[RECORDS SHOWN]

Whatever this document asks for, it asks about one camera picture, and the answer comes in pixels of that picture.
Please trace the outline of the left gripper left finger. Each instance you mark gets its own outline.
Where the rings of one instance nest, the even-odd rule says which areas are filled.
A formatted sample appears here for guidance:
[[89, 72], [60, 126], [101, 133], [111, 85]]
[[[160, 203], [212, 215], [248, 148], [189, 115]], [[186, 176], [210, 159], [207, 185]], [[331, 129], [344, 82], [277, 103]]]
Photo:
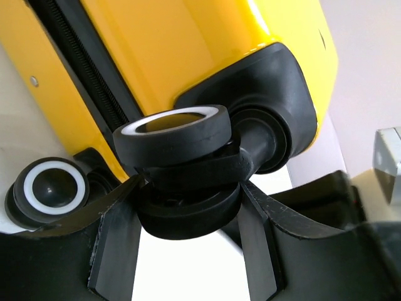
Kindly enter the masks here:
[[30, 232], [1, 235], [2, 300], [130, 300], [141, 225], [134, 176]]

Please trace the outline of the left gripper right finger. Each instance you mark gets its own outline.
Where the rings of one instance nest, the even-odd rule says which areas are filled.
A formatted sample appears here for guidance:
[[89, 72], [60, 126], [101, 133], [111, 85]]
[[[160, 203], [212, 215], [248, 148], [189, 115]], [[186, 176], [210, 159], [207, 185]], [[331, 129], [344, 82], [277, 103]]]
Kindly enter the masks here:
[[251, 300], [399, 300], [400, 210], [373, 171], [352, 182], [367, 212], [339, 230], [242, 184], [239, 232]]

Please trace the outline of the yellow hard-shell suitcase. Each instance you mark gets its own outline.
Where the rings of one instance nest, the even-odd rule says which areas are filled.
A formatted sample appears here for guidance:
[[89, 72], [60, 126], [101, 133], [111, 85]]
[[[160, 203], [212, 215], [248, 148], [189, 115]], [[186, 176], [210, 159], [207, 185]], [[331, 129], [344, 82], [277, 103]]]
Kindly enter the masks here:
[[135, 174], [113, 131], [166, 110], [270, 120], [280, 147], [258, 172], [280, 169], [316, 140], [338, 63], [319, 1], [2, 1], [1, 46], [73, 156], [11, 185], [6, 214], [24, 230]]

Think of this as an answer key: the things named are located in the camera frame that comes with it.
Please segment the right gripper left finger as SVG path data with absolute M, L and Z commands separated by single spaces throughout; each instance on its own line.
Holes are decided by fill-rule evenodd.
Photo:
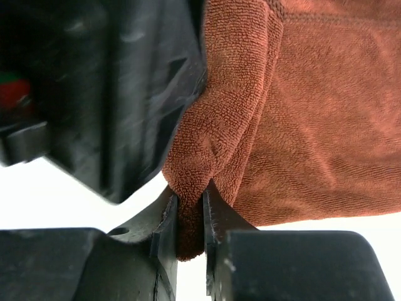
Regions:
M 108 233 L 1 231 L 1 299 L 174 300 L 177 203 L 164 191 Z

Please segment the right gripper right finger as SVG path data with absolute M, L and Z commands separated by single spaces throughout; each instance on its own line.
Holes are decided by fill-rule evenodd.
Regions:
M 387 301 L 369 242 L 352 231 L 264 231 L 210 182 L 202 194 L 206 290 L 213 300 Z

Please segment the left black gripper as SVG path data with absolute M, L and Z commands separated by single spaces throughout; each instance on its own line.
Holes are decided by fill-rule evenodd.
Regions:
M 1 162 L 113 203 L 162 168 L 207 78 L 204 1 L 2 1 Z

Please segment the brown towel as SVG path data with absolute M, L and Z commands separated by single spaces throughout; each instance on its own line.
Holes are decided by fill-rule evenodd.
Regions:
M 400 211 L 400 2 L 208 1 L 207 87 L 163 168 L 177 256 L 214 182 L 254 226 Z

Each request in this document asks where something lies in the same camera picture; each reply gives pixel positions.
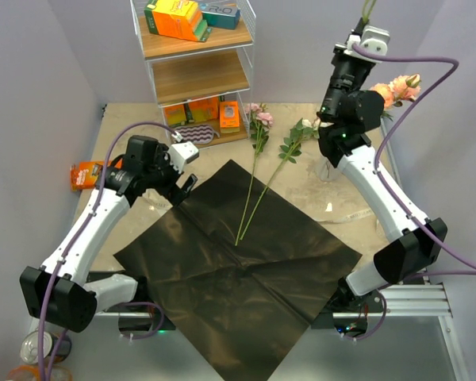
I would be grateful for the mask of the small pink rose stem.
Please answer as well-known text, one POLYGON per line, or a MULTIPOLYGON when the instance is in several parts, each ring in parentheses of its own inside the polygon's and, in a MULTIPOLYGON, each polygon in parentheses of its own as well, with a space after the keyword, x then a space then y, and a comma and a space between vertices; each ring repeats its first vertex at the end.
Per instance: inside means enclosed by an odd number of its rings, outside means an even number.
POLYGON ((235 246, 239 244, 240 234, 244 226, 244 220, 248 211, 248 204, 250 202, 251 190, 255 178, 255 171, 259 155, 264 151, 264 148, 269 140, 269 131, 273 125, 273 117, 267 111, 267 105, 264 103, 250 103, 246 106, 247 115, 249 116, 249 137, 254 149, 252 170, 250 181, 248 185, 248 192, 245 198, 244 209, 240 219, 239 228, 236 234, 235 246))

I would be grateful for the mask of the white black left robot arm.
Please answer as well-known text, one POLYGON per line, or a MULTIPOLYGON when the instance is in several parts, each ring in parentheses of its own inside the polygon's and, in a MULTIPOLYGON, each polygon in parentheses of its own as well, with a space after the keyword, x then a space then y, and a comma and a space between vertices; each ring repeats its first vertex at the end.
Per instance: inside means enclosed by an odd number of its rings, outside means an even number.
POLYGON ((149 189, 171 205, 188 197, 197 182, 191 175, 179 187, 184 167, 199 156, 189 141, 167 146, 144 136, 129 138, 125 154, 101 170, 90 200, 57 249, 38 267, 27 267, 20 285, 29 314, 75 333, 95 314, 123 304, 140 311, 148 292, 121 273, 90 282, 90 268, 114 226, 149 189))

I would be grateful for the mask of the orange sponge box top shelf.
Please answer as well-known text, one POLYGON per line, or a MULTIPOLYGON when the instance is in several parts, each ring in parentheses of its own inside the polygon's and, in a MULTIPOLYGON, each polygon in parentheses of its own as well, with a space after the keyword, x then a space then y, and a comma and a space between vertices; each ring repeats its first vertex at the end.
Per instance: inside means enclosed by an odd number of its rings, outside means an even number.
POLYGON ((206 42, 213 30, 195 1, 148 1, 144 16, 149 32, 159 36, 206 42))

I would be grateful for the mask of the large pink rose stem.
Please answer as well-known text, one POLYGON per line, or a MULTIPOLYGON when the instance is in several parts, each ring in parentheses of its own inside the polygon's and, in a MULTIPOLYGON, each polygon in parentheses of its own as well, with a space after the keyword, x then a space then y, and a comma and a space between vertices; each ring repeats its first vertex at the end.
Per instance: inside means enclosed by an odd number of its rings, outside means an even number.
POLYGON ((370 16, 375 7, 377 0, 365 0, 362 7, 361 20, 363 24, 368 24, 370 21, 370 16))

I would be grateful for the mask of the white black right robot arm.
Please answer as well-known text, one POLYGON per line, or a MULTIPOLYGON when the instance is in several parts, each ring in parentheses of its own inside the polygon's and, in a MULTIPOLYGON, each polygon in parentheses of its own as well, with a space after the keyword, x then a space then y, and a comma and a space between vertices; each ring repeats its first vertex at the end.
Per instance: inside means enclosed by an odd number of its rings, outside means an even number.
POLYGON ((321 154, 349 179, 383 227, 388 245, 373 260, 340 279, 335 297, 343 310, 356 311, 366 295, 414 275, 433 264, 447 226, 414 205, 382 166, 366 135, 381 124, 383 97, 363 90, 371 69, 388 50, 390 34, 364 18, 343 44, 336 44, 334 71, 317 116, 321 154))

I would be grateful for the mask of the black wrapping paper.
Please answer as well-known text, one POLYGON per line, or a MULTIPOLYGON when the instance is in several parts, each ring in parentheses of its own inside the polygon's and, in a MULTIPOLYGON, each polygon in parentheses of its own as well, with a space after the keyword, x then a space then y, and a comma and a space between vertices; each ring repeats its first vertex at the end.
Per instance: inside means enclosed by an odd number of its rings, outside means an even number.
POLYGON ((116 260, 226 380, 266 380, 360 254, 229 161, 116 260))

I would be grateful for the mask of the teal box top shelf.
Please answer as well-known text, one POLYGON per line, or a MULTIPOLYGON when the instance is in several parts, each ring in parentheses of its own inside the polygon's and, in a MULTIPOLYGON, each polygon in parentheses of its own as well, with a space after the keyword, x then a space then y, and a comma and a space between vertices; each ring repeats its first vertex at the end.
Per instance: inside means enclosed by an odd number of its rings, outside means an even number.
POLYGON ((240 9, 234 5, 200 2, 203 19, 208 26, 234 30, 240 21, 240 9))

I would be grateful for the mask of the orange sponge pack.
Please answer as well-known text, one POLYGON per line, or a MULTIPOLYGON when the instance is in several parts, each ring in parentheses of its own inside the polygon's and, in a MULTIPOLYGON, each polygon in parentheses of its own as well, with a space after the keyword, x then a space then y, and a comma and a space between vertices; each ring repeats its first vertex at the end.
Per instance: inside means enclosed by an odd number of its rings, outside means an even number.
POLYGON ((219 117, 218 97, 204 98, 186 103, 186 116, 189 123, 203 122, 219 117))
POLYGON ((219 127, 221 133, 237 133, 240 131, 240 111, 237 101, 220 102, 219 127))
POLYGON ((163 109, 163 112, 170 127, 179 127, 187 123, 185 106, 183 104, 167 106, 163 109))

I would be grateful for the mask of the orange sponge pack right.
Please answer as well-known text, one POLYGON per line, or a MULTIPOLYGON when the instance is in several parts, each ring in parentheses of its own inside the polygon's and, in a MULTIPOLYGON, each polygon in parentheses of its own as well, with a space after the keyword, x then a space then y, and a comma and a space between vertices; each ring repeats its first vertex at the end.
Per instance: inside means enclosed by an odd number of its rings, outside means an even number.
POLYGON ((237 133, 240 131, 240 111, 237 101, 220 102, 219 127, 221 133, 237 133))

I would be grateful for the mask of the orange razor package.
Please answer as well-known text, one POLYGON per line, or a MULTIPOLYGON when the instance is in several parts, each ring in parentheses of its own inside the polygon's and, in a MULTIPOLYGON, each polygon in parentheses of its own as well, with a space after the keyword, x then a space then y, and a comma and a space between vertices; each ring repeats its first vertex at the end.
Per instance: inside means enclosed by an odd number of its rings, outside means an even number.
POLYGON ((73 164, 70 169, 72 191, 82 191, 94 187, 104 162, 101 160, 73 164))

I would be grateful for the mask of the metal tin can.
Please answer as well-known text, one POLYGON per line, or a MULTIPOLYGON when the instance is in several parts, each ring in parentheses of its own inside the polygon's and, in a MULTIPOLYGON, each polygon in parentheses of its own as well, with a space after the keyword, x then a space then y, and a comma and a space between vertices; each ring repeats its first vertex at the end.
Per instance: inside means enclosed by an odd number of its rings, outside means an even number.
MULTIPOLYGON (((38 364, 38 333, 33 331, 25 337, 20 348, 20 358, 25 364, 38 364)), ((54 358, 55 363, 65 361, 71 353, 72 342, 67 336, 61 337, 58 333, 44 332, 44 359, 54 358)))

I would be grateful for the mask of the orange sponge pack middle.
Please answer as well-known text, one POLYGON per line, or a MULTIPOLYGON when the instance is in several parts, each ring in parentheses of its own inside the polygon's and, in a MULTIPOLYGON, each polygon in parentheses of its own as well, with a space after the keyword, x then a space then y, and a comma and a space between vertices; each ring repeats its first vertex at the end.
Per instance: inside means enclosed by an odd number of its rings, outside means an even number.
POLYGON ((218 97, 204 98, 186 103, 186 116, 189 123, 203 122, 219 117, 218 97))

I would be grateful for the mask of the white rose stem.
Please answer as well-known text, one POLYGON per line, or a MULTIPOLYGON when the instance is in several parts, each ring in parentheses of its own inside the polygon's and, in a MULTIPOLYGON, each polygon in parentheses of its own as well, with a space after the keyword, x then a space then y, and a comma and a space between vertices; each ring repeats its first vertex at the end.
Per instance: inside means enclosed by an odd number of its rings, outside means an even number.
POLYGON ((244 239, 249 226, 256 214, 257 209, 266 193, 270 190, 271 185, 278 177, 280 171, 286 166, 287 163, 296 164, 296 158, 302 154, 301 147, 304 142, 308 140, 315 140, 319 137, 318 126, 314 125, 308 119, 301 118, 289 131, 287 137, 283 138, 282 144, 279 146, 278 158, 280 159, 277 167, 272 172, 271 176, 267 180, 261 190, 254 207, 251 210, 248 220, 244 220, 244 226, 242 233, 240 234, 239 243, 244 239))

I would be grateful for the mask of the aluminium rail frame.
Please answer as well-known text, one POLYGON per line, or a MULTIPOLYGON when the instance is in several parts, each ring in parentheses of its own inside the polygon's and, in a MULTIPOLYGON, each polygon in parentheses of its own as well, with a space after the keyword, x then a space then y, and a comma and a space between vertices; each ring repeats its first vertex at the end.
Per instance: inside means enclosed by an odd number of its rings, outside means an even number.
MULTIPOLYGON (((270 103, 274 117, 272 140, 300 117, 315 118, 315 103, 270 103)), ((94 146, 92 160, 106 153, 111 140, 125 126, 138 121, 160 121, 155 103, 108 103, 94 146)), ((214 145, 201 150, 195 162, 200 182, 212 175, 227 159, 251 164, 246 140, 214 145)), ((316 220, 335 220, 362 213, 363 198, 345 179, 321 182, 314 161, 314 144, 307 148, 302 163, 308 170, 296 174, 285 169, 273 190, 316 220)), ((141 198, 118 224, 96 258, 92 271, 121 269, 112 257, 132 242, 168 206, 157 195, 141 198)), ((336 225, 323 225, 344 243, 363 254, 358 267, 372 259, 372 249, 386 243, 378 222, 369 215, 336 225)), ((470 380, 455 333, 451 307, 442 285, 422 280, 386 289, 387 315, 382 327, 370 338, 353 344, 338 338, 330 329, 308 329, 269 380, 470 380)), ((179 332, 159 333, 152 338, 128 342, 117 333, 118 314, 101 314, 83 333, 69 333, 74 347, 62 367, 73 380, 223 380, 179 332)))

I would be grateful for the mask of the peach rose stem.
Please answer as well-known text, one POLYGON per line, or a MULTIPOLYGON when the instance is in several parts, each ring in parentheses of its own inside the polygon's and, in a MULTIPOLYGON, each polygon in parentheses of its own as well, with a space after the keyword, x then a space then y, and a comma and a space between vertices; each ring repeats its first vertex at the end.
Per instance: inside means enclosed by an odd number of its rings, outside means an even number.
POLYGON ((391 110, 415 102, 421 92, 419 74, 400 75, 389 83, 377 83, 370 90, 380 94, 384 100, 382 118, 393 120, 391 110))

[/RECORDS SHOWN]

Wherever "comes" occurs in the records above, copy the line it sits in.

Whatever this document asks for, it asks about one camera picture, and the answer comes in pixels of that picture.
Think of this as an answer key: the things named are located in the camera frame that comes with it.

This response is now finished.